Interpreters’ directionality preferences may not match their actual interpreting competence. Nicodemus (2011), in the study mentioned earlier, investigated directionality effects on the simultaneous interpreting performance of 32 ASL/English interpreters, all of whom had English as L1 and learned ASL (L2) in adulthood. Her participants comprised two groups: 16 experts who were certified interpreters with over 10 years of interpreting experience, and 16 novices who were pre-certified interpreters with less than five years of interpreting experience. Regarding the experts, Nicodemus found no significant directionality effects on the accuracy, fluency, speed, or prosody of their simultaneous interpreting performance. The novices scored significantly higher in terms of accuracy, speed, and prosody when simultaneously interpreting from ASL into English (L2-to-L1) than vice versa; however, they scored significantly lower in terms of fluency when simultaneously interpreting from ASL into English (L2-to-L1) than the other way around. It is important to note that although novices typically preferred to interpret from L1 (English) into L2 (ASL) (Nicodemus and Emmorey 2013), they actually performed significantly better when interpreting from L2 (ASL) into L1 (English) (Nicodemus 2011).

Moreover, van Dijk, Boers et al. (2011) explored the effects of directionality and age of signed language acquisition on the simultaneous interpreting performance of 25 experienced Sign Language of the Netherlands (SLN)/Dutch interpreters. The participants consisted of 10 native signers and 15 non-native signers. Van Dijk, Boers et al. found that the native signers’ Dutch-to-SLN simultaneous interpreting performance was significantly better than their SLN-to-Dutch simultaneous interpreting performance. By the same token, the non-native signers’ Dutch-to-SLN (L1-to-L2) simultaneous interpreting performance was significantly superior to their SLN-to-Dutch (L2-to-L1) simultaneous interpreting performance. Participants’ inferior performance on SLN-to-Dutch simultaneous interpreting was attributed to the following two reasons:

  • In real life, they had less experience interpreting from SLN into Dutch than vice versa;

  • They may have encountered SLN comprehension problems due to extensive linguistic variation in SLN.

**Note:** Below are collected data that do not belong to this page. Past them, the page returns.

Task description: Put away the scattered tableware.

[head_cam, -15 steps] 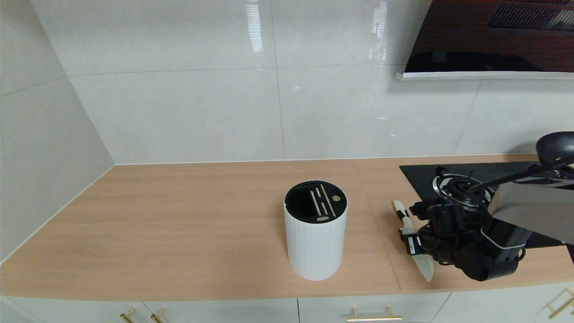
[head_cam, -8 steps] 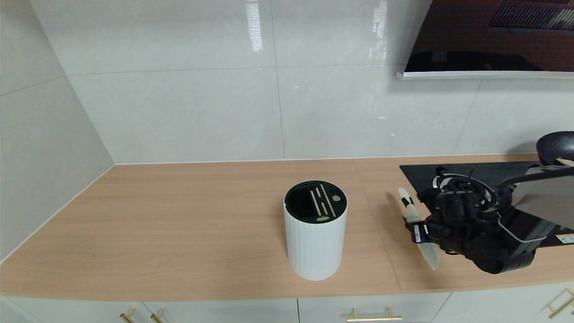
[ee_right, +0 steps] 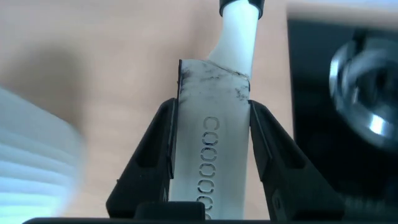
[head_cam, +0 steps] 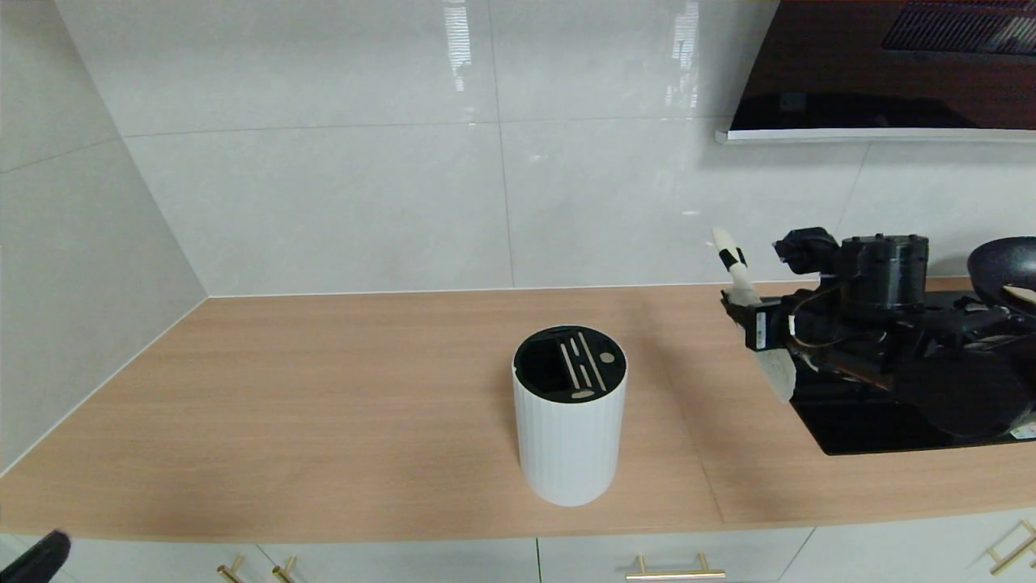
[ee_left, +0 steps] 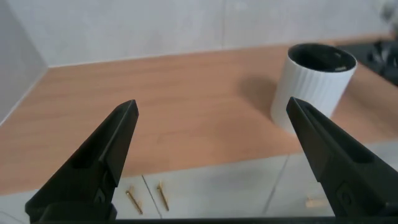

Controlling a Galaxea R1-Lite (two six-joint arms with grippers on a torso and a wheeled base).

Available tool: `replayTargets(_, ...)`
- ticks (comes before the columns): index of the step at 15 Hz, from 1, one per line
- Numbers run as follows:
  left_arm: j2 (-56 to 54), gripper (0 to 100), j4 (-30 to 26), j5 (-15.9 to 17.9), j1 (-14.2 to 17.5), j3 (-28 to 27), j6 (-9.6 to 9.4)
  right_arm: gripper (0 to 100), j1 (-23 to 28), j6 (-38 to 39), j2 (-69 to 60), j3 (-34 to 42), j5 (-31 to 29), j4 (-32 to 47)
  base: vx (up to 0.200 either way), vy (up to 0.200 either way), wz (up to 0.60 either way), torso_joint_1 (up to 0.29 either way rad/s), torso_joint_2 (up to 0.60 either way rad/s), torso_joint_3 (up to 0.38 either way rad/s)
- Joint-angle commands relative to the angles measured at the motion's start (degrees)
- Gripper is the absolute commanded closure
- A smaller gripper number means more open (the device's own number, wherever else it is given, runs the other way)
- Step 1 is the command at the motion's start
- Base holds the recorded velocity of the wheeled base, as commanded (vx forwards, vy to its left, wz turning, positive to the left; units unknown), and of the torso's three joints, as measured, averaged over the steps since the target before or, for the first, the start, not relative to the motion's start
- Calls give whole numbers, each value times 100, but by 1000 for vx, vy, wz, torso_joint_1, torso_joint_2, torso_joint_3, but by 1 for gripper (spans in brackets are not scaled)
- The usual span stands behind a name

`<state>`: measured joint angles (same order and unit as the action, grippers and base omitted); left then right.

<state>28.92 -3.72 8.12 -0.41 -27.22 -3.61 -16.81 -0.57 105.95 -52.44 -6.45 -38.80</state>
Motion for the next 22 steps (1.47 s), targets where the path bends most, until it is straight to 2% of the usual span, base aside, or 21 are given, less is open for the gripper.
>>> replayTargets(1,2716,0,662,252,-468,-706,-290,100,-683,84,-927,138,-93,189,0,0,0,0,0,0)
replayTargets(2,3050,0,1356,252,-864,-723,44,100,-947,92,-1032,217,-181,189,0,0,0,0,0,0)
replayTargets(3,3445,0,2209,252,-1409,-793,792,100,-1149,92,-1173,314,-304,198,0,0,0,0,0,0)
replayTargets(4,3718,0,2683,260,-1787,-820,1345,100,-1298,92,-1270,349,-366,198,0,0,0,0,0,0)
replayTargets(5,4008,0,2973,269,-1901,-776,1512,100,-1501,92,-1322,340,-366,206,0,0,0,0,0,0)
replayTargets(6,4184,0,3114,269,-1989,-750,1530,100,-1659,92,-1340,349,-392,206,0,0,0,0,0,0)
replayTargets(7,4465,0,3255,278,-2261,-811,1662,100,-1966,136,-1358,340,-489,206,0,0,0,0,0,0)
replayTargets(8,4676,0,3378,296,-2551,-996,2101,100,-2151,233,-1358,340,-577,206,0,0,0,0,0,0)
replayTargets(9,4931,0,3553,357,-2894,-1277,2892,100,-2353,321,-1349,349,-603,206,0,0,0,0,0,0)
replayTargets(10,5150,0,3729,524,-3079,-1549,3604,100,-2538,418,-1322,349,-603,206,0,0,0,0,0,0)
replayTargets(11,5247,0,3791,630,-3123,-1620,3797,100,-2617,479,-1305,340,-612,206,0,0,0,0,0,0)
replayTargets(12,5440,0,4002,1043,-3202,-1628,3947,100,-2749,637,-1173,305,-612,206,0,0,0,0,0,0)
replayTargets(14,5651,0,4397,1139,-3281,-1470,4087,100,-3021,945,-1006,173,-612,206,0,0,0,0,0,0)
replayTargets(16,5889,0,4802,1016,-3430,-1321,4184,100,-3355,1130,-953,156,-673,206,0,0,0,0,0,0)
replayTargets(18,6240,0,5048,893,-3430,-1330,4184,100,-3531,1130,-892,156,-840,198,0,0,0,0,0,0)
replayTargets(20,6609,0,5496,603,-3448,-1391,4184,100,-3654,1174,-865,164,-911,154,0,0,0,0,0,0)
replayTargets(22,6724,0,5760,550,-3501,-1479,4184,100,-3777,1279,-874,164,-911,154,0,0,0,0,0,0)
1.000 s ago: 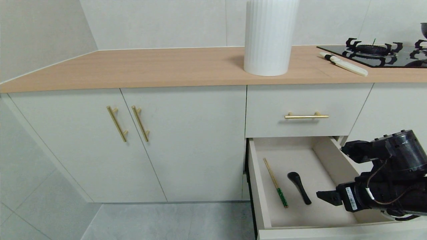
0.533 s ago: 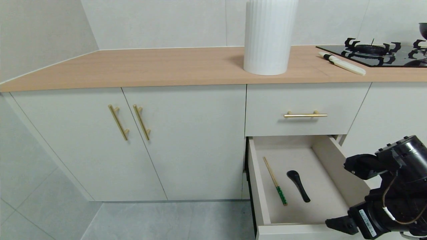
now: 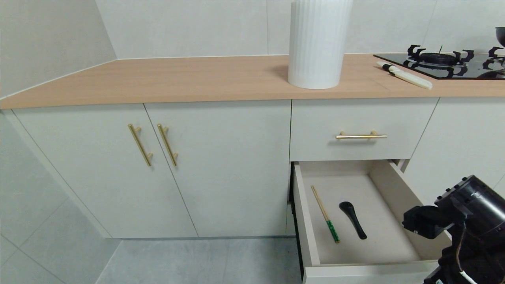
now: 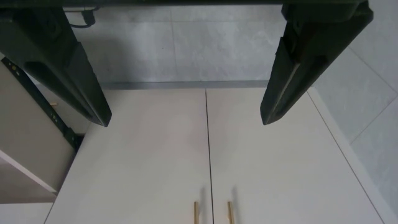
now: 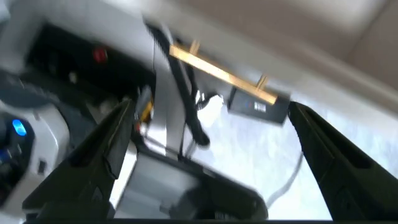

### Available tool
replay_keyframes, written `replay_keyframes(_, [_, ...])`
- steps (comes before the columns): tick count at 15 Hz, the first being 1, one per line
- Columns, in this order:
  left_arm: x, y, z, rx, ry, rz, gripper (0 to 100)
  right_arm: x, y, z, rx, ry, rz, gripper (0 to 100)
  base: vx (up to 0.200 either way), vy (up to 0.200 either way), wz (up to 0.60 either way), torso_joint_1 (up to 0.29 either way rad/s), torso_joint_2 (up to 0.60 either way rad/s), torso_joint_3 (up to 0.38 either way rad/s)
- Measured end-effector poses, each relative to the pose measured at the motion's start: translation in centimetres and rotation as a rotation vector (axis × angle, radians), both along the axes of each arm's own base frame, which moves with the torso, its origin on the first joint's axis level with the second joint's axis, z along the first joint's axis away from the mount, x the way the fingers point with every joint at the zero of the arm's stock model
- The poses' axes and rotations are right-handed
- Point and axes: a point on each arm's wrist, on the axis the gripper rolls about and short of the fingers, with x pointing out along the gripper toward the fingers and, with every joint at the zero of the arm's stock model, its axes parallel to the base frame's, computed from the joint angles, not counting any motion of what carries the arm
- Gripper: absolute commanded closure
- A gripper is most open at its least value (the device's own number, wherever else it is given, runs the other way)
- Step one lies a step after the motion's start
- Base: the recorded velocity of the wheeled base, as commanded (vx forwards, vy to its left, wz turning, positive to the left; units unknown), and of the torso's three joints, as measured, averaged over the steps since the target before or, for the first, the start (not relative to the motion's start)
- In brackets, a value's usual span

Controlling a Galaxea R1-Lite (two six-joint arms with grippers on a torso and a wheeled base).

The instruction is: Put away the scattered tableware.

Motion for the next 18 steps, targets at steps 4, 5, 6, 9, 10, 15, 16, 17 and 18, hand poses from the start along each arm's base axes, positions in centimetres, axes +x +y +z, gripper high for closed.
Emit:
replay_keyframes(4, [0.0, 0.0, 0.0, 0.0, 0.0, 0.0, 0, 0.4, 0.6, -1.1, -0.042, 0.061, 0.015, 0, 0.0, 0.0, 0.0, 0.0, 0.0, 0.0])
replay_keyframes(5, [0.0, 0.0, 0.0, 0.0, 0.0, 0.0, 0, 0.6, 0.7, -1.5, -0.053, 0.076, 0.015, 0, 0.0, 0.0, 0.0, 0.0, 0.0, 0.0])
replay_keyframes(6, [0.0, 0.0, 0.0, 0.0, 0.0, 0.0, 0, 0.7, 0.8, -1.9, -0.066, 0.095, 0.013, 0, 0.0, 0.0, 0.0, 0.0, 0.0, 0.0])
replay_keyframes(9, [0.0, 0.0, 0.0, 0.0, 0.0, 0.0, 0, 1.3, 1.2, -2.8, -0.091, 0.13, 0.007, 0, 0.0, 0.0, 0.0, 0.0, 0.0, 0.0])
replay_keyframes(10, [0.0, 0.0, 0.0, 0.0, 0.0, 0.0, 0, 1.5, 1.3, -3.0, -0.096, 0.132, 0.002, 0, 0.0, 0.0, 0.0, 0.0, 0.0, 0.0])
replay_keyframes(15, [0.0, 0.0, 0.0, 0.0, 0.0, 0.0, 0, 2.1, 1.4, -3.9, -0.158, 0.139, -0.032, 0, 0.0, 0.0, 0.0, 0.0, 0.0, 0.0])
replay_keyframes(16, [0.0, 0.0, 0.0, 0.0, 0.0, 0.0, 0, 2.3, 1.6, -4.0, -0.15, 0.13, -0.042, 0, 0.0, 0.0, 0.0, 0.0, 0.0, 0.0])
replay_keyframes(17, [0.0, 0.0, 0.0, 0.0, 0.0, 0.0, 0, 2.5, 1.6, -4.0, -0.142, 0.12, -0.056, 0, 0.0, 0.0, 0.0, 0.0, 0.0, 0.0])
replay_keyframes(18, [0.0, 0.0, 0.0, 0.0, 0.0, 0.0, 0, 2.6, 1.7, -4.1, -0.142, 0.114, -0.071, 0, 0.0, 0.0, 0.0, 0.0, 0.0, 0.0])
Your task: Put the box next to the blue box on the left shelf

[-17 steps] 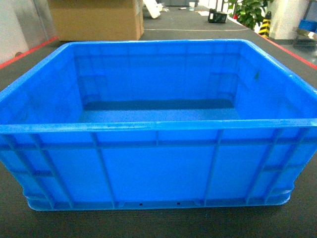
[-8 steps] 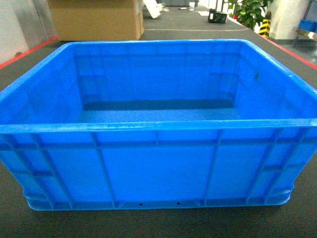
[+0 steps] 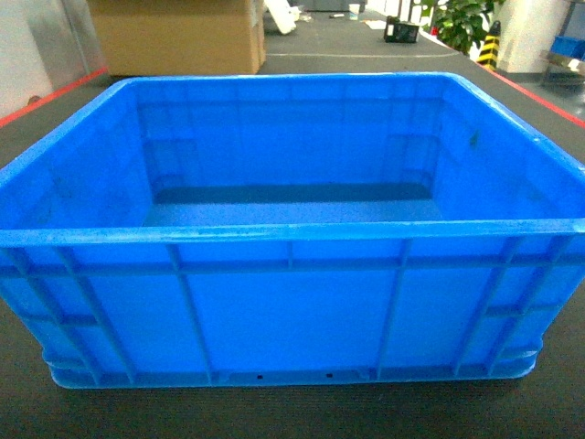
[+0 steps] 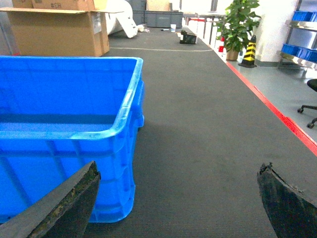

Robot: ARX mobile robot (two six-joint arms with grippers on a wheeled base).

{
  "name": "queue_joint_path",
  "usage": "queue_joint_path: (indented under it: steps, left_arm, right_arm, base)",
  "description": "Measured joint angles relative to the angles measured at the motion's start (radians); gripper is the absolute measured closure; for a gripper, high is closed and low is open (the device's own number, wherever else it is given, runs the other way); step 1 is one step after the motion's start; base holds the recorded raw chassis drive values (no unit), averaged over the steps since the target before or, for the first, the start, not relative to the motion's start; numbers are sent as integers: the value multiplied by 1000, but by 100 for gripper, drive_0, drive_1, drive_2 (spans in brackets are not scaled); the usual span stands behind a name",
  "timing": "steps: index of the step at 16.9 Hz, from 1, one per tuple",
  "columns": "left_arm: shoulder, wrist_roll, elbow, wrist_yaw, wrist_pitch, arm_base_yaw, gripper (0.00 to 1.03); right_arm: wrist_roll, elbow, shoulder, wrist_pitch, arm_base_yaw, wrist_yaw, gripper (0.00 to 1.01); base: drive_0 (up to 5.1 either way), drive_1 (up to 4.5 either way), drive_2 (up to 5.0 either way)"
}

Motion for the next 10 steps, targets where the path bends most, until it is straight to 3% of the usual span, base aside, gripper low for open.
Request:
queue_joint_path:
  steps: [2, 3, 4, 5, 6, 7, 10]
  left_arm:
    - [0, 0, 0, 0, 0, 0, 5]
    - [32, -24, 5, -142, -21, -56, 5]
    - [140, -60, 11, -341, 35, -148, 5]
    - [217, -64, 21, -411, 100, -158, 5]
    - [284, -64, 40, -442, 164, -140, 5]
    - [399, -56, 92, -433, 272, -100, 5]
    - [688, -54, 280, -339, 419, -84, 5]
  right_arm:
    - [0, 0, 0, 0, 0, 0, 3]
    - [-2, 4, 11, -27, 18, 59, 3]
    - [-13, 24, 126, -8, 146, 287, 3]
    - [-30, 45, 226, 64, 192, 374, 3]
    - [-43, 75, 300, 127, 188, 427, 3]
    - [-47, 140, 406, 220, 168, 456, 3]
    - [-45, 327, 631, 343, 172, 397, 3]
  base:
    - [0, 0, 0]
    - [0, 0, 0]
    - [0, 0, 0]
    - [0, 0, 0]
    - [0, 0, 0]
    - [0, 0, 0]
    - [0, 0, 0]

Furthermore, van Dijk, Boers et al. found that the native signers were similar to the non-native signers in their overall simultaneous interpreting performance (combining Dutch-to-SLN and SLN-to-Dutch simultaneous interpreting performances), in part due to the small sample size of the study. Given that the native signers were compared with the non-native signers in terms of their overall simultaneous interpreting performance, it remained unclear whether the two groups differed in their performance in each language direction, which merits further research.

The experts (non-native signers) in Nicodemus’s (2011) study had a similar amount of interpreting experience to the non-native signers in van Dijk, Boers et al.’s (2011) study; however, these two groups exhibited different directionality effects on their simultaneous interpreting performance. The different results between the SLN/Dutch interpreters and the ASL/English interpreters might reflect greater lexical variation in the SLN data compared with the ASL data. Future research is needed to identify the reasons for such divergent findings. In terms of evaluating accuracy in interpretation, one concern is that both studies conducted the evaluation using selected sentences from the source text instead of using the entire source text. Even though the selected sentences were accurately transferred, the entire source text may still be inadequately interpreted. Further empirical research therefore is needed to shed more light on directionality in signed language interpreting.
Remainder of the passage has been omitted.